Alors que la rentrée 2012 va être marquée par de nouvelles mesures d’économies dans les écoles valdoisiennes, la Fédération des conseils de parents d’élèves (FCPE) tire la sonnette d’alarme. Dans une déclaration présentée au conseil départemental de l’éducation nationale (CDEN) vendredi, elle interpelle l’inspecteur d’académie sur la situation des établissements du département. Le conseil d’administration de la FCPE réclame notamment des audits sur l’état de santé des enseignants et des élèves.

 De nouvelles fermetures de classes ont été annoncées pour la rentrée 2012. Une nouvelle baisse de moyens qui fait réagir la FCPE 95. Principales cibles des critiques : le gouvernement, qui impose une nouvelle cure d’austérité à l’éducation nationale, mais également l’inspecteur d’académie chargé de faire exécuter cette politique dans le Val d’Oise.

Rappelant la situation rendue de plus en plus difficile par la surcharge des classes et les absences d’enseignants non remplacées, la FCPE réclame plusieurs mesures afin d’évaluer la gravité de la situation dans le département. Elle exige par exemple deux audits à destination du CDEN. Le premier porterait sur « l’état de santé des enseignants et des enfants » et le second sur « le nombre de cours non assurés aux élèves depuis la rentrée de septembre ». Des chiffres que possède l’académie selon le conseil d’administration de la FCPE.

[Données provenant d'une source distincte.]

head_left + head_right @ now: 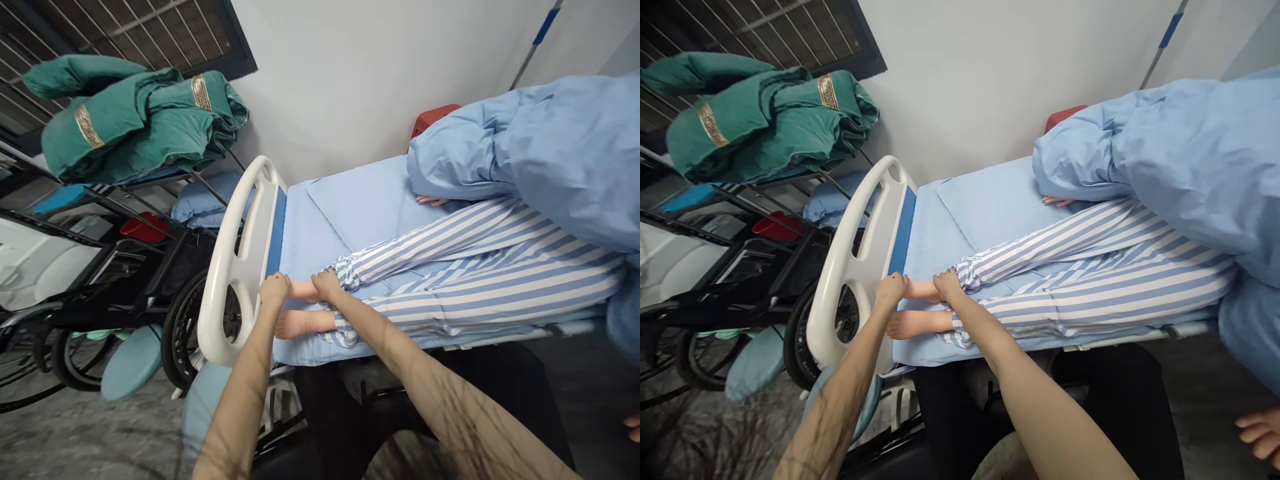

En outre, les parents d’élèves rappellent l’Etat à ses responsabilités. « Comme chacun le sait, monsieur l’inspecteur d’académie, l’école est obligatoire et à ce titre votre administration doit à nos enfants les enseignements qui leurs sont dus », déclare la FCPE. L’occasion de souligner l’échec des mesures déjà mises en œuvre, par exemple concernant le nombre peu élevé de professeurs remplaçants. « Nous souhaitons savoir si les 20 vacataires qui ont été recrutés par vos services pour assurer les remplacements l’ont été sur un bassin d’éducation ou sur tout le département », s’interroge par exemple la Fédération des conseils de parents d’élèves, qui réclame de nombreuses justifications sur les actions, les financements ou encore les outils mis en place par l’académie.